ADCIRC Boundary Conditions Options
Depending upon the specified boundary type, the following boundary conditions are available:
|Boundary Condition||Boundary Type|
|Extract from Dataset||Ocean|
The SMS interface allows creating recording stations at specified nodal locations. At these locations, the ADCIRC model will output specified quantities at a user specified time interface. This allows for comparison of time series with observed buoy data. For example, the global output interval may be 30 minutes or 1 hour, while the recording station output could be at a higher frequency such as 6 minutes.

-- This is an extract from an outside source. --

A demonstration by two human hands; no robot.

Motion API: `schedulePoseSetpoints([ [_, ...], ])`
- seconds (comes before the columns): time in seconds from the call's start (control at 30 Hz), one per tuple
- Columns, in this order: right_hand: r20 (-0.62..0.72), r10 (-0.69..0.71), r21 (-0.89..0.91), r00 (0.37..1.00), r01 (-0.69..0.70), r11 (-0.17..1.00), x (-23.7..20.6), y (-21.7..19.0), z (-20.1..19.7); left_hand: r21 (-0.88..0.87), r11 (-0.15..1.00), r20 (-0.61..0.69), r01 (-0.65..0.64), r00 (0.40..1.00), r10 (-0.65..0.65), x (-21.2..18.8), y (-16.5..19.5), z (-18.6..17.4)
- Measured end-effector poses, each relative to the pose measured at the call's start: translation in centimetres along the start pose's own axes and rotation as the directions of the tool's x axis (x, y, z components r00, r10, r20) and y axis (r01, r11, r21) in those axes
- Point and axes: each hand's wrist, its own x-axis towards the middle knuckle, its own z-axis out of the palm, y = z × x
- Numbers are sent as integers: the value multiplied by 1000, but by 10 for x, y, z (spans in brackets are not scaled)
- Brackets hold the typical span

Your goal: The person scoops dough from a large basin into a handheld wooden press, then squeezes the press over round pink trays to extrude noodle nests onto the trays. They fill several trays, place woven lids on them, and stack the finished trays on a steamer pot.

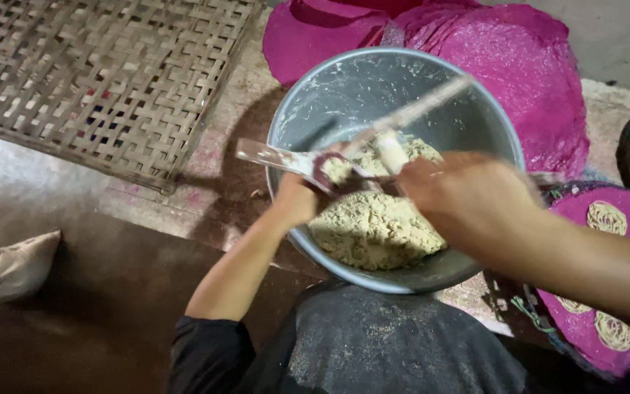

The following recording stations can be assigned to an ADCIRC mesh node:
2D Station Types
2D station options include:
- Elevation – ADCIRC will output a times series of computed water surface elevation at this location.
- Velocity – ADCIRC will output a times series of computed velocity magnitude at this location.
- Concentration – ADCIRC will output a times series of constituent concentration at this location.
- Meteorological – ADCIRC will output a times series of wind and pressure variables at this location.
3D Station Types
These options are only available when running in 3D mode.
Description of Station
Stations can be assigned a name to make station identification easier. A single point can be a recording station for multiple types of data (i.e. a node can record both elevation and velocity).